Officials are calling attention to cyber security.
Just how safe is your digital life? Tod Pritchard with Wisconsin Emergency Management says cyber criminals are diabolically genius when it comes to using the latest technologies to attack and scam individuals and businesses. “We’re all working with computers, mobile devices are obviously exploding, so it really affects everyone. And it’s just amazing the levels at which cyber criminals are going after individuals; they’re going after companies; they’re going after governments.”
Cyber thieves are getting more aggressive and creative. Despite the variety of scams, Pritchard says it all boils down to just one thing. “It’s either about getting your identity or it’s about getting you to send money.”
In 2010, people throughout Wisconsin lost $4.9 million through cyber ripoffs and scams.

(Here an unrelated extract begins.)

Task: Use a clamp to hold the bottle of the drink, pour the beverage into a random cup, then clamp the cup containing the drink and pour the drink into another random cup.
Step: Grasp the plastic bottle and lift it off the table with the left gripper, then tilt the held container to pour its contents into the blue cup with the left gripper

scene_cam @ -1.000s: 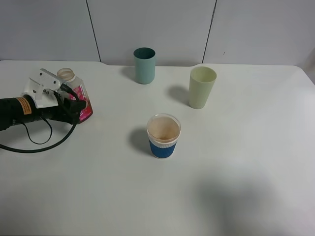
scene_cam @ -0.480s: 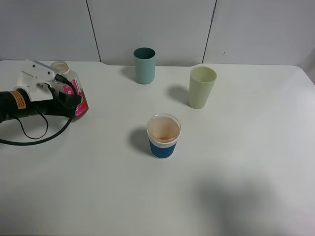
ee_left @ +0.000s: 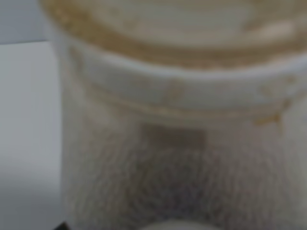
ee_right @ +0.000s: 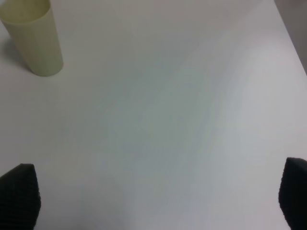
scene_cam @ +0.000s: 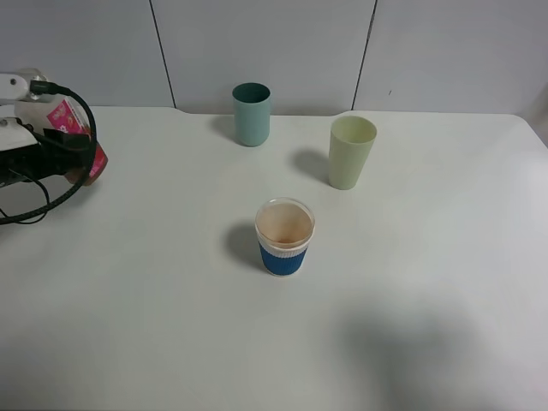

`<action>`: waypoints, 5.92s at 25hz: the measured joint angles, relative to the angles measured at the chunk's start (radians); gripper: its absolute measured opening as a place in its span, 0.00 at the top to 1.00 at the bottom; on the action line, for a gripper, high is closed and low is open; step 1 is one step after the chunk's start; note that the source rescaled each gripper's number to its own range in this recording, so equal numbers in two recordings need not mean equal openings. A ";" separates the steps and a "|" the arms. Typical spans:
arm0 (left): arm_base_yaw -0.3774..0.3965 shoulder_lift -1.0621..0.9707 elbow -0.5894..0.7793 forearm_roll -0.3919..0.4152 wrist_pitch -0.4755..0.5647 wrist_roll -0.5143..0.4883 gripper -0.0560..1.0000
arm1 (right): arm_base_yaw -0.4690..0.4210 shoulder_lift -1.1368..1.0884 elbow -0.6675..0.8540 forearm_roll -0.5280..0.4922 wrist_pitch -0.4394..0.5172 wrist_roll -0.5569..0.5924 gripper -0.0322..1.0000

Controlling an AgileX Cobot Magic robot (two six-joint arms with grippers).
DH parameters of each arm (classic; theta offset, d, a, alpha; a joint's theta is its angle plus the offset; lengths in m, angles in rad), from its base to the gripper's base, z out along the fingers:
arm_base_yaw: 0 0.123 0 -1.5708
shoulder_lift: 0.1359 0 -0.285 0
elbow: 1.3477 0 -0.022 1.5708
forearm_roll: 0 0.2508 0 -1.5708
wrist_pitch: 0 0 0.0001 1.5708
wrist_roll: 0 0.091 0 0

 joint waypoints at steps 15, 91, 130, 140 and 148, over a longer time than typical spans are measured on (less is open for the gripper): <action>-0.047 -0.257 0.012 -0.620 0.420 0.376 0.90 | 0.000 0.000 0.000 0.000 0.000 0.000 0.00; -1.070 0.322 -0.261 -1.730 -0.260 2.196 0.90 | 0.000 0.000 0.000 0.000 0.000 0.000 0.00; -1.094 0.323 -0.341 -1.604 -0.277 2.461 0.90 | 0.000 0.000 0.000 0.000 0.000 0.000 0.00; -1.094 0.323 -0.341 -1.597 -0.278 2.531 0.90 | 0.000 0.000 0.000 0.000 0.000 0.000 0.00; -1.094 0.324 -0.341 -1.596 -0.284 2.543 0.90 | 0.000 0.000 0.000 0.000 0.000 0.000 0.00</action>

The average was over $1000 per victim. Anti virus software is important, but not enough, because it’s difficult to keep up with the constant barrage of new scams. “Unfortunately there’s not one magic bullet, but there are a couple of really simple easy things that people can do that will help a vast majority of the problems that folks have.”
ReadyWisconsin offers many tips and instructional videos on their website, but perhaps the best advice is to strengthen your passwords. Don’t use the same password for your email, social media, and bank accounts. Also, make sure you choose passwords that are secure and hard to figure out — combine upper and lowercase letters with numbers and symbols.
Governor Walker has declared October as Cyber Security Awareness Month.